[Task objective] Filter on the word "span": copy each matching line from the listing below.

[Data]
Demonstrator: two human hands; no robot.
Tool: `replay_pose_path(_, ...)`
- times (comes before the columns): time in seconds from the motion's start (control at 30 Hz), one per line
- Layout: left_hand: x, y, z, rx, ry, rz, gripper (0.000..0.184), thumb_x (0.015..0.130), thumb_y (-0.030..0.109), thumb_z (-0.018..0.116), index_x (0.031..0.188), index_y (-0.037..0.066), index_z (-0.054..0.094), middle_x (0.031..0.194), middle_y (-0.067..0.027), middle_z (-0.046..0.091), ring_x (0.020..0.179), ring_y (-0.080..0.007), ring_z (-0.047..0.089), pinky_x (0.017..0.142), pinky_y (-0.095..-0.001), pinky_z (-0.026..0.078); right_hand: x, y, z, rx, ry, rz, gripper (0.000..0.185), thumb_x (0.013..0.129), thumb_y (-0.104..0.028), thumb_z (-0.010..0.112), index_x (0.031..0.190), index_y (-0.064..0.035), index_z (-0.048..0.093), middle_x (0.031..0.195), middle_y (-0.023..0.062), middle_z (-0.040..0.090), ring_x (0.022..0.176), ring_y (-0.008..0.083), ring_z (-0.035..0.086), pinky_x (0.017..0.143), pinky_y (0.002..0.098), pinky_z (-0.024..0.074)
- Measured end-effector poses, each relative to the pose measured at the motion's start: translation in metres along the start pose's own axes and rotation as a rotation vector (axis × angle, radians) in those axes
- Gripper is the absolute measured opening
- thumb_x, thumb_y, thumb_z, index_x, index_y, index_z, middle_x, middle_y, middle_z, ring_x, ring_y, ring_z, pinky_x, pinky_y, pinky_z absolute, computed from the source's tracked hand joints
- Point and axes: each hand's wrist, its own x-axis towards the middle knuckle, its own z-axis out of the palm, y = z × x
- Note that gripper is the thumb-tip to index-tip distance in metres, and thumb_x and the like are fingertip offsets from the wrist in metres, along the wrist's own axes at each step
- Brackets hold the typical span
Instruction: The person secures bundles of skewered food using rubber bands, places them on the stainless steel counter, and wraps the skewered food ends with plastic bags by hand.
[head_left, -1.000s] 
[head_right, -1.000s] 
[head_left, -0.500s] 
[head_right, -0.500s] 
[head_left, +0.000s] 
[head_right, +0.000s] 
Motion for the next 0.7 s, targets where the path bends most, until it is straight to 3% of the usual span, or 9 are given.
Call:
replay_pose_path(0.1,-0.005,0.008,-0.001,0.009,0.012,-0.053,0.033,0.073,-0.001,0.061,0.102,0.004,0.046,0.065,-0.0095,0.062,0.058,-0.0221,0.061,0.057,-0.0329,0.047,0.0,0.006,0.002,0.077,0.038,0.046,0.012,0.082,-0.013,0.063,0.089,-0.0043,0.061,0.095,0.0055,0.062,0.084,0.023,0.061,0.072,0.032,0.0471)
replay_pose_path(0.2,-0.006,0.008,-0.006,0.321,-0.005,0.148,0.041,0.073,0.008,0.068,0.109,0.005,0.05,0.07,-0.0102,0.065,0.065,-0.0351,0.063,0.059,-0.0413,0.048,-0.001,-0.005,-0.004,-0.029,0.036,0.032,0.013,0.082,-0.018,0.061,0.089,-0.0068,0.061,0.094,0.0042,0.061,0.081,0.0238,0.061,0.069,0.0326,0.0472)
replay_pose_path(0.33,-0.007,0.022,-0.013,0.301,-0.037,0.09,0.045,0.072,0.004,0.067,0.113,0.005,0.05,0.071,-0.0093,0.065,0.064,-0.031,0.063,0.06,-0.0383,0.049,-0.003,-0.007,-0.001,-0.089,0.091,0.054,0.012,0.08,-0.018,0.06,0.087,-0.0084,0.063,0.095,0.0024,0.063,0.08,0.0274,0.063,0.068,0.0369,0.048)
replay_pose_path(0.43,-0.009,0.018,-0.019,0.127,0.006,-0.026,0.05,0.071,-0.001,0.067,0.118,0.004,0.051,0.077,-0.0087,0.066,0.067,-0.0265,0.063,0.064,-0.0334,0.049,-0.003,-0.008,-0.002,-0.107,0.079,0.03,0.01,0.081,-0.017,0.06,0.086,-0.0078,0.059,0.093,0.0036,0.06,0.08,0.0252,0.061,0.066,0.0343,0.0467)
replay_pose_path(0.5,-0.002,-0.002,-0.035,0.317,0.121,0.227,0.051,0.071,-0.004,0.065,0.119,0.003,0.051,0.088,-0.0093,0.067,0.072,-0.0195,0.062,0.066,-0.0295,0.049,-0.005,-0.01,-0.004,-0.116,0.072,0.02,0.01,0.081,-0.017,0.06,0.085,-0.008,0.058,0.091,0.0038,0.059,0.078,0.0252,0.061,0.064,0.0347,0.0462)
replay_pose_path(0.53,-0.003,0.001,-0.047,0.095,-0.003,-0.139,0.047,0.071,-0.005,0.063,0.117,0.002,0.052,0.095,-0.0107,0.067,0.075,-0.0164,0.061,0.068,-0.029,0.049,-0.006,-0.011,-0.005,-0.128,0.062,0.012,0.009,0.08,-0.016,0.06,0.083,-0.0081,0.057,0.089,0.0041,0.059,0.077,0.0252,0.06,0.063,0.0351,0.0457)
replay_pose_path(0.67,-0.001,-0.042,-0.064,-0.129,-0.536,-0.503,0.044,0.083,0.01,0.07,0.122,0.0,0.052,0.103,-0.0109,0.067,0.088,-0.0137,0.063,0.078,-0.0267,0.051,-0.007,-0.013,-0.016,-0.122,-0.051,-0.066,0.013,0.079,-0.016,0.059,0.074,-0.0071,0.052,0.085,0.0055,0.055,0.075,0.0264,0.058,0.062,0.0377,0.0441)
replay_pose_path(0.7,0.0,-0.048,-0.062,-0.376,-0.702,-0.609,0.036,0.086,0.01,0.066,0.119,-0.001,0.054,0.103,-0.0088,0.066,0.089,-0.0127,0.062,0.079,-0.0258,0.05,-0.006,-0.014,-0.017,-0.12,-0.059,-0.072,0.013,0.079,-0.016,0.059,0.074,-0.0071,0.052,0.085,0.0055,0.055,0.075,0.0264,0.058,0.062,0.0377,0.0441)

[Final answer]
- Brackets hold the typical span
Motion for the next 0.7 s, targets where the path bends most, until it is straight to 3% of the usual span, or 9 are given.

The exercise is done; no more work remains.